Global-scale water monitoring by Descartes Labs

Global-scale water monitoring in the cloud by Descartes Labs
Water extent (shown in blue) in the region surrounding Sandouping, China before (1987) and after (2016) the construction of the Three Gorges Dam. Note that the backgrounds of both images is a median composite from 1987 in order to emphasize the changes in the surface water.

We can also examine more rapid changes in surface water. Spain has experienced a major drought over the past two years, due to the combination of low precipitation and high temperatures. Many of the reservoirs that provide water for agriculture have reached dramatically low levels — in some cases exposing the original cities that were flooded when creating the dams, a reminder of the human impact of dam building. Using satellite imagery, we can watch as one reservoir along the Duero River, the Almendra, recedes from March 2016-November 2017. This is not, however, the first time that the Almendra Reservoir has shrunk to these low levels: we can see similar behavior in imagery from the late 1980s and early 2000s.

Global-scale water monitoring in the cloud
Water extent (shown in blue) of the Almendra Reservoir in northwest Spain. Each frame is based on three months of imagery, beginning in March 2016 and ending in November 2017. Note that the backgrounds of all images is a median composite from September 2017 in order to emphasize the changes in the surface water.

Finally, let’s zoom out to look at the big picture — the really big picture. After applying our water mask to the full continental United States, we can begin to understand how surface water changes over seasons and years. Watch as lakes and rivers fill up with spring rains and snowmelt, then die down again over dry summers, or as the salt flats west of the Great Salt Lake flood and dry out again.
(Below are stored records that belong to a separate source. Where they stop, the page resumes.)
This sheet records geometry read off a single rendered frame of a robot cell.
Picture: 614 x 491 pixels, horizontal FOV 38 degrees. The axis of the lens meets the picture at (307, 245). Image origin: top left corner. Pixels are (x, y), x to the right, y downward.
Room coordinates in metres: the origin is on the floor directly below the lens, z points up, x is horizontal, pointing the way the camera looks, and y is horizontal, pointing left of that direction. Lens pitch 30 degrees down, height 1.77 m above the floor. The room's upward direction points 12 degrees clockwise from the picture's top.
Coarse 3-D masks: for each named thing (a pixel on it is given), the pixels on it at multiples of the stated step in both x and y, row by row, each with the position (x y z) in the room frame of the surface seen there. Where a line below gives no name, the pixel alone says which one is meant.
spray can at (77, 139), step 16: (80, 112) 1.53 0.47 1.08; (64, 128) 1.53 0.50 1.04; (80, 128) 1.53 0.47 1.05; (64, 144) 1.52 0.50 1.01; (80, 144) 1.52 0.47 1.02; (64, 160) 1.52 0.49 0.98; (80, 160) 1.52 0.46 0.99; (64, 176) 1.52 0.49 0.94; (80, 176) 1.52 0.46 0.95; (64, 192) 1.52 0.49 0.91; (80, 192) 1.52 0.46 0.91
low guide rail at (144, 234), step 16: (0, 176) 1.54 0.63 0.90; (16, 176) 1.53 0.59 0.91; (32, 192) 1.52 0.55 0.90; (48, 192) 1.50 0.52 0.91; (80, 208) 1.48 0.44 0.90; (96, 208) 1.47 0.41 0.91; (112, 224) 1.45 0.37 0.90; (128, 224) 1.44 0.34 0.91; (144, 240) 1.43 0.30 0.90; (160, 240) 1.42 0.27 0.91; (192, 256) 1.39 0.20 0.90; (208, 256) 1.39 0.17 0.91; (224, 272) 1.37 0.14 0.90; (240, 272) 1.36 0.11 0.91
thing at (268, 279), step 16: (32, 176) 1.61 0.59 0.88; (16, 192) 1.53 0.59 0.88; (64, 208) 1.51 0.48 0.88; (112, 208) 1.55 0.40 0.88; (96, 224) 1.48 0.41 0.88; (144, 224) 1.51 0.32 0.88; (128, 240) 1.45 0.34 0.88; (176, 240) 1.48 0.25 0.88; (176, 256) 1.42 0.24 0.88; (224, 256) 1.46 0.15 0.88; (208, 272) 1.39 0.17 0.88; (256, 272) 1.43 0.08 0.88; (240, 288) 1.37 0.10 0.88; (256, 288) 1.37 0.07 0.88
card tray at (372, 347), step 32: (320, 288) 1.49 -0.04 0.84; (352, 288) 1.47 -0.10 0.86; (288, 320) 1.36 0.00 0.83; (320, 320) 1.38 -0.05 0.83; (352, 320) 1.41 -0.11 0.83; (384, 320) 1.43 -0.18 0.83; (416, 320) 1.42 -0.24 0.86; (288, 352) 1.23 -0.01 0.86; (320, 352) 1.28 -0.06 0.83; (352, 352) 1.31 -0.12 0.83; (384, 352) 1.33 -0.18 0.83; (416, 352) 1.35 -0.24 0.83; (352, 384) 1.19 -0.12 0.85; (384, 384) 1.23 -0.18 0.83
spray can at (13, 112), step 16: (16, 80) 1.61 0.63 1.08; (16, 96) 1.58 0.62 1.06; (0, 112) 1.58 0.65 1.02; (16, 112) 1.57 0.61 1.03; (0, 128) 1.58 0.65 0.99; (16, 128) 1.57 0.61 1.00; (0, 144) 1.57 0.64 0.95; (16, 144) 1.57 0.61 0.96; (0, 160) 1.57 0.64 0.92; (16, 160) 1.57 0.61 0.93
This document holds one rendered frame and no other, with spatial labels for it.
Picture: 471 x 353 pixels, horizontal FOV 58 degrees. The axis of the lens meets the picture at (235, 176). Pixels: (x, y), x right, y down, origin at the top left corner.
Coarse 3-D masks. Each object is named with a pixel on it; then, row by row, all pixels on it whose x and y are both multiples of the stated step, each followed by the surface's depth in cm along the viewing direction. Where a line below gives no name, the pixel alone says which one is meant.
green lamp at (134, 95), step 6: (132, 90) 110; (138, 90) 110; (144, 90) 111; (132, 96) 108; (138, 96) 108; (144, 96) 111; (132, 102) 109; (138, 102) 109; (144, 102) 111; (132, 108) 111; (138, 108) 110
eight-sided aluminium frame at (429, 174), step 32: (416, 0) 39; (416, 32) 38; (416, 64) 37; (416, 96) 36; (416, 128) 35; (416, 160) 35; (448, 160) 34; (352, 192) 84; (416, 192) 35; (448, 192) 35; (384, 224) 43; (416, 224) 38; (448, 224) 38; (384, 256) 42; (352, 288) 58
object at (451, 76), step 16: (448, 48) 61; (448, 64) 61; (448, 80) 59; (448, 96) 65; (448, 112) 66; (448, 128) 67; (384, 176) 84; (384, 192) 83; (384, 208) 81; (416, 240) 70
Global-scale water monitoring in the cloud
Water extent (shown in blue) across the continental United States from 1984-present. Each frame is based on three months of imagery. The original 30m resolution dataset has been downsampled to 300m for display purposes using a maximum resampler in order to emphasize small water bodies. Missing data, due to clouds or a lack of imagery, is infilled via the four nearest seasonal neighbors (i.e. missing data for summer 2000 can be inferred from summers 1998, 1999, 2001, and 2002). Pixels that remain missing after infilling are in dark gray.

The Future of Water

These visualizations are just the beginning: with this algorithm and dataset, we can ask and answer important questions about how water availability is changing with human use and the weather at large spatial scales.

To address the environmental challenges that we increasingly face, we first must actively measure and monitor our natural resources — and then make the necessary global, regional, and local changes to protect them. For the first time, we can do so with a global view through the use of satellite data. The information we glean from our analyses can help us understand, for example, whether a water shortage is related to local weather and use variability, or indicative of a larger, continental-wide trend. The answers to questions like these are not only of scientific interest, but also critical for governments, nongovernmental organizations, and businesses who are committed to building a more sustainable future.

Just as it is possible to use our massive trove of satellite data and computational power to track global supply chains and estimate agricultural yields, we are also committed to monitoring our precious natural resources. Increased transparency and improved measurements are critical first steps toward the development of policies that will ensure that we all have a water-secure future.